Court’s Held On The Policy Stance

The judgment was not confined to the immediate controversy; rather, it articulated broader constitutional principles with implications extending well beyond Rajasthan. The Supreme Court of India reaffirmed several foundational doctrines governing administrative action:

  • Once the government formulates and adopts a policy, it is bound to adhere to it unless and until it is validly amended or withdrawn through a lawful process. Selective application or “cherry-picking” is impermissible.
  • A departure from established policy without cogent and rational justification constitutes arbitrariness, which is antithetical to the equality mandate under Constitution of India, particularly Article 14.
  • The mere fact that an action has already been implemented does not insulate it from judicial correction. If an executive decision is found to be unconstitutional or legally infirm, it may be set aside notwithstanding its prior execution.
  • In matters concerning public institutions, public spaces, or civic nomenclature, considerations of collective welfare and institutional neutrality must prevail over individual recognition or private benefaction.

At its core, the ruling reiterates a simple yet fundamental proposition: executive convenience cannot override constitutional discipline. The issue was not merely about the naming of villages, but about the larger principles of fairness, equality, and integrity in public administration. By restoring the Single Judge’s decision and setting aside the contrary order of the High Court, the Supreme Court clarified that judicial scrutiny must focus on the substance of executive action whether it conforms to law and declared policy rather than being confined to procedural technicalities or subsequent developments.

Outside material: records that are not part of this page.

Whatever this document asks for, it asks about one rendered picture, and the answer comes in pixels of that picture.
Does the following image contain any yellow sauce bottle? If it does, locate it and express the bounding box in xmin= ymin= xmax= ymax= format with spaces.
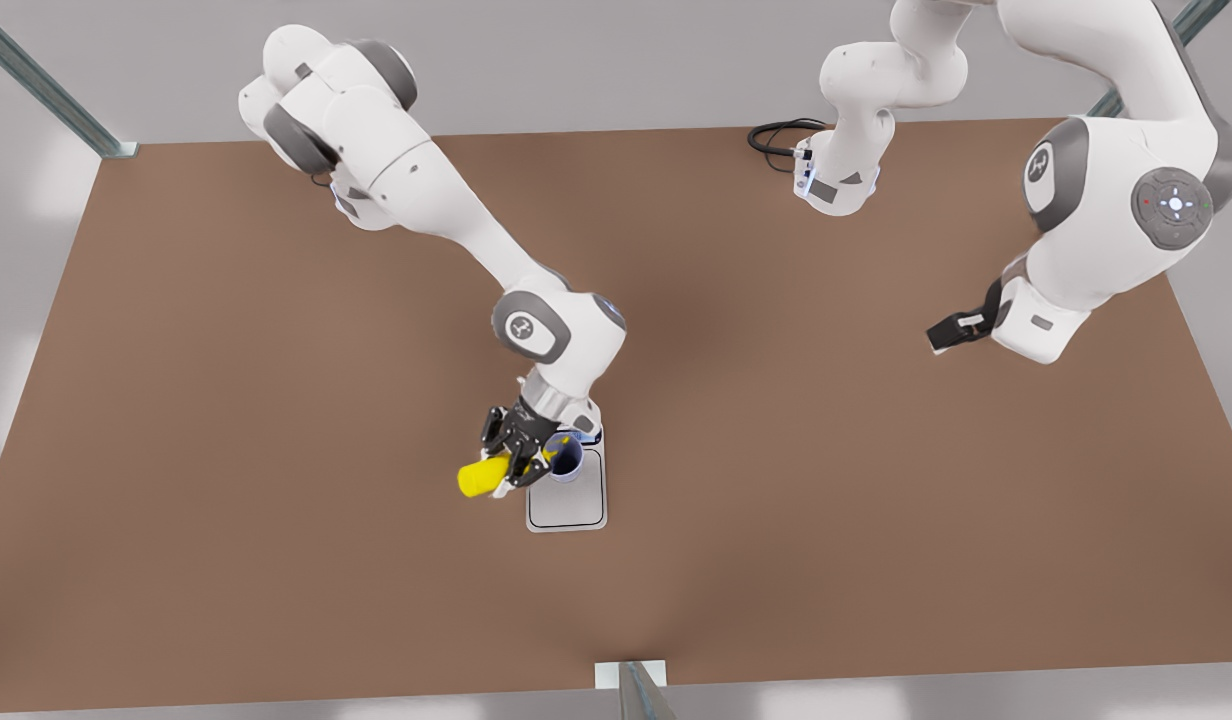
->
xmin=457 ymin=434 xmax=574 ymax=499

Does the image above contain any blue cup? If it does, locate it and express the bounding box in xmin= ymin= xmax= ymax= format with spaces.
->
xmin=543 ymin=433 xmax=585 ymax=484

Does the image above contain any grey flat weighing scale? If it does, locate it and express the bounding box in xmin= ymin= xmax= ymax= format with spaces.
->
xmin=526 ymin=428 xmax=609 ymax=533

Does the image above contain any silver frame post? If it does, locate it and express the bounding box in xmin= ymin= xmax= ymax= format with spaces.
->
xmin=0 ymin=8 xmax=139 ymax=159
xmin=594 ymin=660 xmax=677 ymax=720
xmin=1086 ymin=0 xmax=1232 ymax=120

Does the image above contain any black cable loop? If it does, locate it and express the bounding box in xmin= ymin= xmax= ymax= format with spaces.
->
xmin=747 ymin=118 xmax=830 ymax=173

The implications of the judgment resonate across India, where disputes over naming public roads, statues, welfare schemes, and institutions frequently arise, often influenced by political considerations or assertions of legacy. The Court’s message is unambiguous: constitutional values and sound policy governance take precedence over administrative expediency.

For government authorities, the decision serves as a pointed reminder:

  • A duly adopted policy is binding in character and cannot be disregarded at will.
  • Any proposed deviation or modification must follow a transparent and reasoned process.
  • Even decisions perceived as symbolic may carry significant constitutional consequences.

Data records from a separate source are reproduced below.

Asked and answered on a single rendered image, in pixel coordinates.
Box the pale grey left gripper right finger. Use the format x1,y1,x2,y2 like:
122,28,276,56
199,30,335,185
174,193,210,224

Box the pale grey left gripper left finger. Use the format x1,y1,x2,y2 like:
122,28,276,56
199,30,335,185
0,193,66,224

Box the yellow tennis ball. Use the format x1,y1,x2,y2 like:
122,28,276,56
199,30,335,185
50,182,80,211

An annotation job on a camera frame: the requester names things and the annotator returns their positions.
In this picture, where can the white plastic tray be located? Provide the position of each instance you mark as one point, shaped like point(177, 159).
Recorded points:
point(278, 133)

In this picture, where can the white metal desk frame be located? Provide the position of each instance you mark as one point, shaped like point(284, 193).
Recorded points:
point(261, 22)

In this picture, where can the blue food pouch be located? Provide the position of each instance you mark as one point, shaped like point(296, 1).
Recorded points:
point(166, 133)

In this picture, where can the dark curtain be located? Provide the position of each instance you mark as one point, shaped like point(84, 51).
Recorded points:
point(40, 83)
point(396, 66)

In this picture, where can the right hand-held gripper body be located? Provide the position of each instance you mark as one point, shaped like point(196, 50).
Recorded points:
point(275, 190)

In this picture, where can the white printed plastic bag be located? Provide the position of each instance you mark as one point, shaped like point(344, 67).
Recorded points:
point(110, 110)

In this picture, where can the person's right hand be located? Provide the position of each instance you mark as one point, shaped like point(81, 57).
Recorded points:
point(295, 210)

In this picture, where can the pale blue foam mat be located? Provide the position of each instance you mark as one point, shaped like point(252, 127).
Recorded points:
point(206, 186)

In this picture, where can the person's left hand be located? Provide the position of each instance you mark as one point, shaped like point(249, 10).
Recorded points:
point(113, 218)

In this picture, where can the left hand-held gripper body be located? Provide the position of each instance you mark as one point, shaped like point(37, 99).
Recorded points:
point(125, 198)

For citizens, the ruling highlights that governmental accountability does not end with policy formulation; rather, it begins there.

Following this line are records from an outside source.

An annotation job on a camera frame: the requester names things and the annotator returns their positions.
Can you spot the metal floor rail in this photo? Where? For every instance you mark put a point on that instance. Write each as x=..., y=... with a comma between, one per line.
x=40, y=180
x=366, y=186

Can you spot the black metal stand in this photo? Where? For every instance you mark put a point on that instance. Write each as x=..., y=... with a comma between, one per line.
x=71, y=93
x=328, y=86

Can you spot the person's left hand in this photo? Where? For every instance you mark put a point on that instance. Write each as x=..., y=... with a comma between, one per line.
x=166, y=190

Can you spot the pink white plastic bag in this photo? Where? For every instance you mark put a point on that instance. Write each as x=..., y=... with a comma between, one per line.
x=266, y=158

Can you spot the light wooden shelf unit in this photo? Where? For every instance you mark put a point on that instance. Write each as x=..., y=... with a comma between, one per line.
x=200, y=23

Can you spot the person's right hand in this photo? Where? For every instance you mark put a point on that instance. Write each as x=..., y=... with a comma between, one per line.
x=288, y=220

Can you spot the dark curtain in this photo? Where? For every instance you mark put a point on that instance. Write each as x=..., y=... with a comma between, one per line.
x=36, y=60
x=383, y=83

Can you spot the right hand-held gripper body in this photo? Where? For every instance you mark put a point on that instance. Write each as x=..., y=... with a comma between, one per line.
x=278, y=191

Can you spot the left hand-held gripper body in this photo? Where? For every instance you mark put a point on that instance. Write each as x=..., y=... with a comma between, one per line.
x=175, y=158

Importantly, the Court’s intervention cannot be characterized as judicial overreach. The judges did not opine on the desirability of creating new villages or on the merits of accepting land donations. Their role was confined to ensuring that executive authorities acted within the framework of the law and their own declared policies. Judicial review, in this context, is not an exercise in policy-making but a constitutional safeguard—one that preserves public trust and prevents the erosion of institutional norms through arbitrary departures from established standards.

Conclusion

 The Supreme Court said the government can’t just brush aside its own policies. That’s a basic rule of constitutional and administrative law. In a democracy, governance isn’t just about wielding power, it’s about being consistent, accountable, and fair. By striking down the naming of villages that ignored the declared policy, the Court didn’t just enforce a piece of paper. It stood up for bigger ideas, equality, neutrality, and the rule of law.

The message is clear: public power is a trust, and it only works when the State holds itself to the standards it sets. These days, when officials have more and more leeway, this judgment brings things back in balance. Policies have to mean something, and the Constitution isn’t just for show, it’s supposed to guide how we’re governed.